Но бури в академическом стакане воды никогда не длятся долго. Тем не менее, карьера в Римско-католической церкви стала невозможной. Настал момент для окончательного выбора.
В 1534 году Кальвин порвал со старой верой. Почти в тот же момент, на холмах Монмартра, высоко над французской столицей, Лойола и горстка его сокурсников приносили тот торжественный обет, который вскоре должен был быть включен в конституцию Общества Иисуса.

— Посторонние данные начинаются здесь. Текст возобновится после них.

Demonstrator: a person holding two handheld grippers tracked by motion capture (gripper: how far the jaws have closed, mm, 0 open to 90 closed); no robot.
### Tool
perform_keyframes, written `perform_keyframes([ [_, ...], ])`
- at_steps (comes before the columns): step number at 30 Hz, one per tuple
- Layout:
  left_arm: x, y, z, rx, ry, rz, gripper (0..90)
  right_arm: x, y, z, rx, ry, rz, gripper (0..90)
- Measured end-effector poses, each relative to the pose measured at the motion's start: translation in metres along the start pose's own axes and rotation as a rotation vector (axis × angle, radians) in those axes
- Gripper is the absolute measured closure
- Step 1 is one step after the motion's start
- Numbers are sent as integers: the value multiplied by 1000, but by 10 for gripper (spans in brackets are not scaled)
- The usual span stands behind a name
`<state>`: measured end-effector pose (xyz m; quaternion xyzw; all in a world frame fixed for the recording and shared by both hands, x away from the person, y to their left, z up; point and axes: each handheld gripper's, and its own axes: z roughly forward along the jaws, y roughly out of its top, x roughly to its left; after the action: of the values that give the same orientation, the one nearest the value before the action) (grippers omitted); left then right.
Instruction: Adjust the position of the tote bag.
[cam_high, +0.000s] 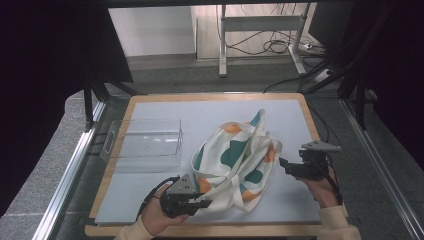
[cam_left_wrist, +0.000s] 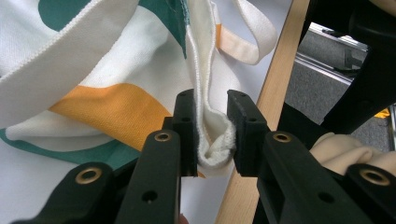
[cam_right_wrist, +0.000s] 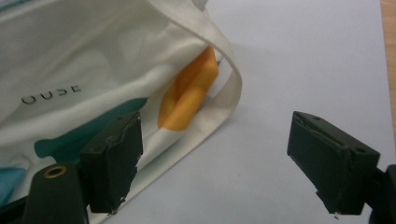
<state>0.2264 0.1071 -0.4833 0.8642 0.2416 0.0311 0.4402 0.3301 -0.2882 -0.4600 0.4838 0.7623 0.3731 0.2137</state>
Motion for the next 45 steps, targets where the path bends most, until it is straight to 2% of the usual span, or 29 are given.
perform_keyframes([
  [3, 0, 0, 1, 0, -1, 1, 750, 1, 11, -3, -16, 19, 14, 205],
  [10, -1, -1, 0, 2, -4, 14, 750, 10, 49, -2, -16, 21, -29, 226],
  [12, -1, -1, 1, 0, -4, 15, 750, 12, 60, 1, -14, 20, -43, 230],
  [17, -1, -1, 1, -1, -4, 13, 750, 14, 85, 15, 7, 36, -38, 233],
  [23, 0, -1, 1, 2, -7, 14, 750, 11, 109, 33, 31, 40, -15, 246],
  [27, 0, -1, 0, -1, -8, 10, 750, 8, 117, 43, 24, 33, 6, 262],
  [29, 0, -1, 0, -1, -8, 10, 750, 5, 123, 54, 44, 22, 17, 263],
  [36, 1, -1, 0, 6, -9, 22, 750, 2, 136, 73, 74, 24, 50, 264],
  [40, 1, -1, -1, 6, -7, 22, 749, 0, 142, 82, 69, 21, 74, 274],
  [45, 1, -2, 0, 6, -8, 21, 749, 5, 143, 94, 112, 17, 63, 275],
])
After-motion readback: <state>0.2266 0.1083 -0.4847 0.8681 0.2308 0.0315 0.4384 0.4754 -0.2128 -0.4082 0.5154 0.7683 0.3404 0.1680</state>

После этого они оба покинули Париж.
Игнатий направился на восток, но, помня о неудачном исходе своего первого нападения на Святую Землю, он повернул назад, отправился в Рим и там начал ту деятельность, которая должна была разнести его славу (или иное) в каждый уголок нашей планеты.
Джон был другого калибра. Его Царство Божье не было привязано ни к времени, ни к месту, и он отправился странствовать, чтобы найти тихое место и посвятить остаток своих дней чтению, созерцанию и мирному изложению своих идей.
Случилось так, что он был на пути в Страсбург, когда начало войны между Карлом V и Франциском I заставило его сделать крюк через западную Швейцарию. В Женеве его приветствовал Гийом Фарель, один из буревестников французской Реформации, беглец экстраординарный из всех церковных и инквизиционных темниц. Фарель приветствовал его с распростертыми объятиями, рассказал ему о чудесных вещах, которые могут быть достигнуты в этом маленьком швейцарском княжестве, и попросил его остаться. Кальвин попросил время на размышление. Затем он остался.